Food is examined as a social construction - what we do (and don’t) eat, how we eat, and the rituals surrounding food production & consumption. Covering such topics as cultural distinctions and perspectives, federal regulations and subsidies, food-related diseases, and sustainable agriculture.
This course analyzes social movements: more or less organized attempts by relatively powerless groups to change politics or society. Begins with the building blocks of collective behavior, with a general focus on attempts to push social change in the US and globally.
Analysis of American social structure, race and ethnic relations, and demographic and institutional trends; studies of racial and ethnic issues.
Analysis of inequities of wealth, power, and prestige; major theories of racial and cultural minorities; behavioral correlates of stratification; social mobility.
Study of the social dimensions of HIV/AIDS. Discussions cover how HIV/AIDS is socially constructed in terms of gender, sexualities, race/ethnicity and social class. Writing proficiency within this discipline is required for a passing grade in this course.
The course may be taken a total of four times, with different topics. Social behavior; science, technology, and society; Latin American life; small-group dynamics; environmental sociology; medical sociology.
The health consequences of social deviance and the impact of criminalization for individual and societal wellbeing. Seminar discussions cover the criminalization of mental and physical illness and illnesses arising from criminal behavior and incarceration.
A sociological approach to the study of women & men, focusing on: the social construction of genders in institutions and in everyday life, feminist theories of masculinity, gender inequality, and social change.
This course examines such organizational failures and disasters from a variety of professional fields as way to understand how organizational life influences people’s behavior, thinking, decision-making, and moral judgment. The course covers the nature of organizations, what failures and disasters reveal about the nature of knowledge and the limits of human intervention in the world, and the lessons that can be learned from failures and disasters.
Sociological analysis of environmental issues including the background of environmental issues, population, planning, limits to growth, food and energy resources, and social impacts of environmental alterations.
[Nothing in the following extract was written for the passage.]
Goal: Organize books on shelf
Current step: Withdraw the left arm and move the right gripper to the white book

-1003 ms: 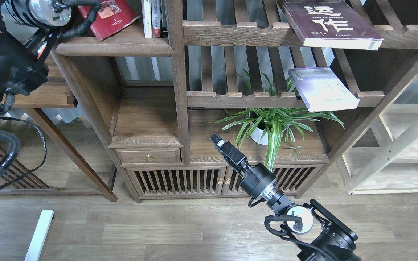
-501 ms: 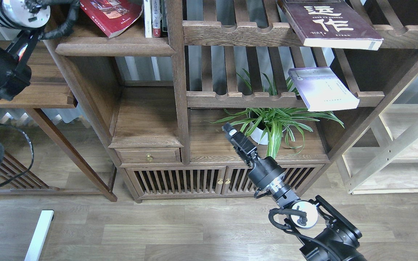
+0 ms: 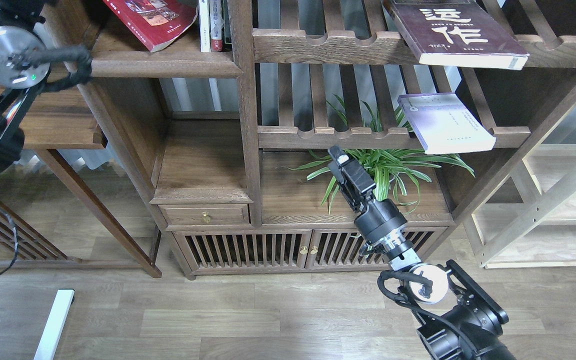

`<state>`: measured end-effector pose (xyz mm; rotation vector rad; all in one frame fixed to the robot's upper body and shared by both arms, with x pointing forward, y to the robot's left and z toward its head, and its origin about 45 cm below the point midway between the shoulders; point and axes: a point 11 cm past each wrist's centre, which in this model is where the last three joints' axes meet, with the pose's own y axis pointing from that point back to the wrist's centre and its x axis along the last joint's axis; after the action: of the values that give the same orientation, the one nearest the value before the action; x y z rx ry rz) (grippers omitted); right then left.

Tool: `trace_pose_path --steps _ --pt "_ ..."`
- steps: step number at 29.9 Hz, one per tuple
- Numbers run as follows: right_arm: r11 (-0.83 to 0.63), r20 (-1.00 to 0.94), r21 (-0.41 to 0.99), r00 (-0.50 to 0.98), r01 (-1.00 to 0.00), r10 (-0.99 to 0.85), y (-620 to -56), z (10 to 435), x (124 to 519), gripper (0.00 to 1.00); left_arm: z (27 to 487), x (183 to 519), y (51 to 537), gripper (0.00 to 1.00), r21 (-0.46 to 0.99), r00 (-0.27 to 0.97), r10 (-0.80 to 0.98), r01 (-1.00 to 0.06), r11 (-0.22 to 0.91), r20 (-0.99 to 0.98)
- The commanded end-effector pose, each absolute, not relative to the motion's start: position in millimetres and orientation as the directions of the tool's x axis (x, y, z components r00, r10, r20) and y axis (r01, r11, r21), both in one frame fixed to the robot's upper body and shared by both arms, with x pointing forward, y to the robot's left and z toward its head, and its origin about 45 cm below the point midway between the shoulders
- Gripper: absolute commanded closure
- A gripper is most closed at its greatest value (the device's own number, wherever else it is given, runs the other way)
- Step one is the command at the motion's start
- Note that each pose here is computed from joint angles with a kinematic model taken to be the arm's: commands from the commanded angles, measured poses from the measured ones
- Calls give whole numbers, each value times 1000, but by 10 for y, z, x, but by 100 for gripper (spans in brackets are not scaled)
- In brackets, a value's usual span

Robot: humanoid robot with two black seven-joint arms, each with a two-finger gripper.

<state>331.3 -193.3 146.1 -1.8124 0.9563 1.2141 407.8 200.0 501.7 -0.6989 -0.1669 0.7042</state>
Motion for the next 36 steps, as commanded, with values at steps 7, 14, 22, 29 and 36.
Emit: trace_pose_path --steps 7,14,22,29,36 --pt "-366 -946 -182 265 -913 -188 -2308 1507 3272 32 4590 3577 2415 1 -654 835 543 -463 598 -95" --pt "-290 -950 -180 243 -940 -196 -2588 1505 3308 31 4038 3549 2542 1 -599 792 562 -576 556 -239" --pt "-209 -964 -177 213 -962 -162 -2806 1479 3330 31 3743 3509 2308 2 -618 791 486 -602 506 -372" --pt "-178 -972 -127 158 -976 -171 -2888 1303 3276 30 3416 3427 2161 5 -580 763 444 -645 497 -469" --pt "-111 -979 -33 54 -993 -194 -3085 1182 3333 29 3037 3295 1942 3 -481 729 404 -674 560 -552"
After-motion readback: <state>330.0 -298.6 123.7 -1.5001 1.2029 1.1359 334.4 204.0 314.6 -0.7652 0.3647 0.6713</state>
Writing proficiency within this discipline is required for a passing grade in this course.
Study of how human bodies are politicized in modern society. Discussions cover how the human body is politically constructed according to gender, race/ethnicity, occupation and social class. Writing proficiency within this discipline is required for a passing grade in this course.
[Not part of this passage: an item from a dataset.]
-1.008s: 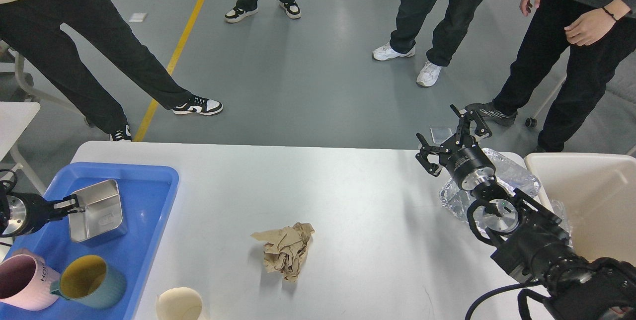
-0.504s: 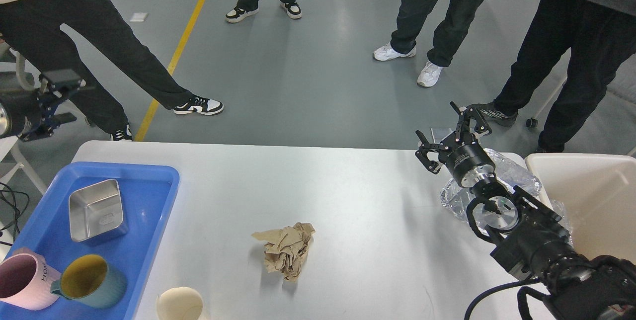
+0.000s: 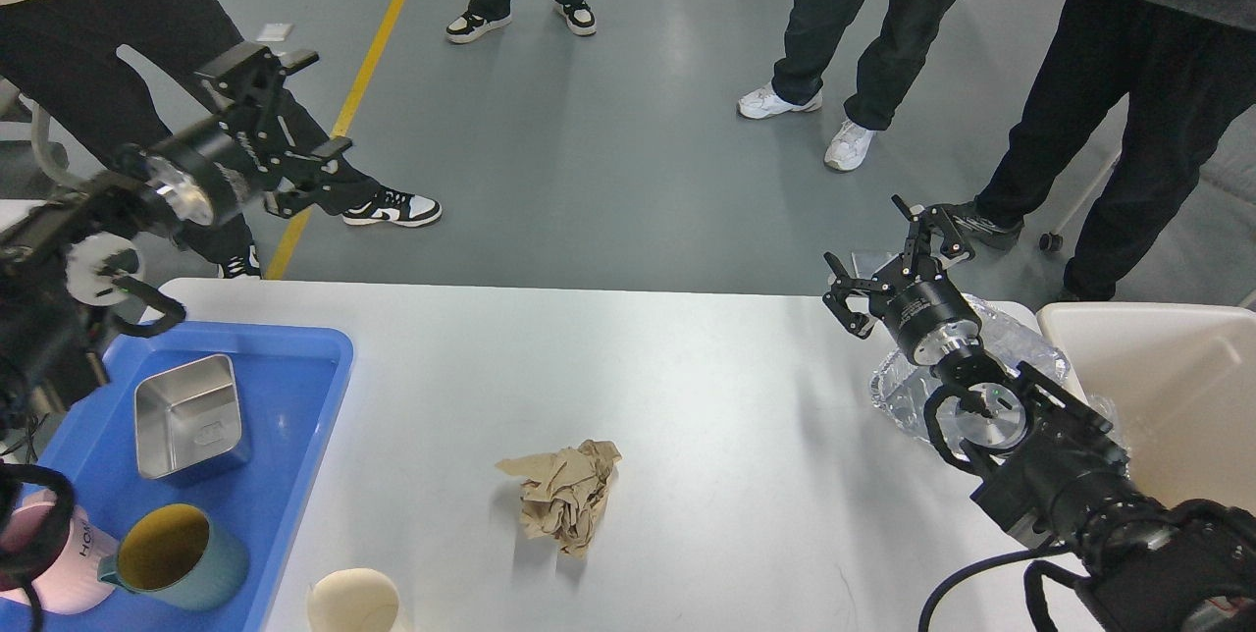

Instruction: Tidy desktop

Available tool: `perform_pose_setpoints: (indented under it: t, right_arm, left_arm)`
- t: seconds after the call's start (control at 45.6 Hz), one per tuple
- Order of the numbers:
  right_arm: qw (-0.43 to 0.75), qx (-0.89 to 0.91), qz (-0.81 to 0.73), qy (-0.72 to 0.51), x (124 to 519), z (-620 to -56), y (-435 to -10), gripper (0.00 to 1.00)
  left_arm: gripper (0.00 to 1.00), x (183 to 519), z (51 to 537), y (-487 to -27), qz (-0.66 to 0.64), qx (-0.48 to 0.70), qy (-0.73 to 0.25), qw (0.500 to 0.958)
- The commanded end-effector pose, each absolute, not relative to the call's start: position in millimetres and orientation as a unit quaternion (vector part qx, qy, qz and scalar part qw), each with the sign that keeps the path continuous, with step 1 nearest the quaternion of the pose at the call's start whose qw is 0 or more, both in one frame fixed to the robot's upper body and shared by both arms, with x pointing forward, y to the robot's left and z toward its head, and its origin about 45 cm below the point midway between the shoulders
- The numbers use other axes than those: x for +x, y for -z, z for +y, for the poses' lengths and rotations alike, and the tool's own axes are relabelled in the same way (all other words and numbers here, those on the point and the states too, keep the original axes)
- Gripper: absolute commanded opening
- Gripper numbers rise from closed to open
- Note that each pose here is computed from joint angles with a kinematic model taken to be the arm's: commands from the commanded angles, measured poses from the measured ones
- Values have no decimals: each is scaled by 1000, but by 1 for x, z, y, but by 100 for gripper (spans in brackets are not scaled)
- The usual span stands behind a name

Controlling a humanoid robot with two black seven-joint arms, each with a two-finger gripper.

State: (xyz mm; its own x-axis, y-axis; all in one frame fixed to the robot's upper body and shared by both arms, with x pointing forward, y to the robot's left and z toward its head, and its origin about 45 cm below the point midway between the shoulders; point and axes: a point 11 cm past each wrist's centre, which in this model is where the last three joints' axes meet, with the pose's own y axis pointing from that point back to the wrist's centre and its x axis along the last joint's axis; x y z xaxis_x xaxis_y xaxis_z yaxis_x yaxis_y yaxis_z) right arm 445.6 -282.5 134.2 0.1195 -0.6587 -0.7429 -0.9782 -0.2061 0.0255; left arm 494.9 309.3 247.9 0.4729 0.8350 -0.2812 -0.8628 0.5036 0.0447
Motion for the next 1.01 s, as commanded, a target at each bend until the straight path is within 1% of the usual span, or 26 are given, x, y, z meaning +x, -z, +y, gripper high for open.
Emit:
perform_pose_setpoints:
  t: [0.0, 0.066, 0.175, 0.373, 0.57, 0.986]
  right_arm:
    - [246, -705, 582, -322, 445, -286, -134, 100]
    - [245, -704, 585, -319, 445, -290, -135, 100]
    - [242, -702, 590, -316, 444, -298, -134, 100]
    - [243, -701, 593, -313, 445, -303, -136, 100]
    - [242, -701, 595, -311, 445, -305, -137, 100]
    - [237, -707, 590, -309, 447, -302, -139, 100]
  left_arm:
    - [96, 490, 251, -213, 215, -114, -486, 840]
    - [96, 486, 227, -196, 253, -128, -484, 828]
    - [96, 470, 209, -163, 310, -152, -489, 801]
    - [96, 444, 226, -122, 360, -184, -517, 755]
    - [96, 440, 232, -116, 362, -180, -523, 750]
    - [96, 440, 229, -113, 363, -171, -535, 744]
This course addresses topical issues relating to health, medicine, and society. The course will cover four fundamental points: how society shapes individual understandings of what it means to be healthy, how people behave when they are ill, how society produces differential patterns of health and illness, and how medicine is practiced in the United States.
This course examines death and dying from a sociological perspective. In contrast to clinicians (who view dying as a biological/physiological process), or psychologists and/or social workers (who manage grief and loss) we will examine death as a social process that varies by culture, context and historical moment. Our focus will be on the social organization of death itself, with emphasis placed on micro-interactional roles and norms as well as macro-structural organizational and institutional dimensions of death and dying.
Examination of selected problems and issues in sociology. A maximum of 12 hours may be used toward the minor.
1-6 hour independent study course allowing students to conduct sociological research under faculty supervision.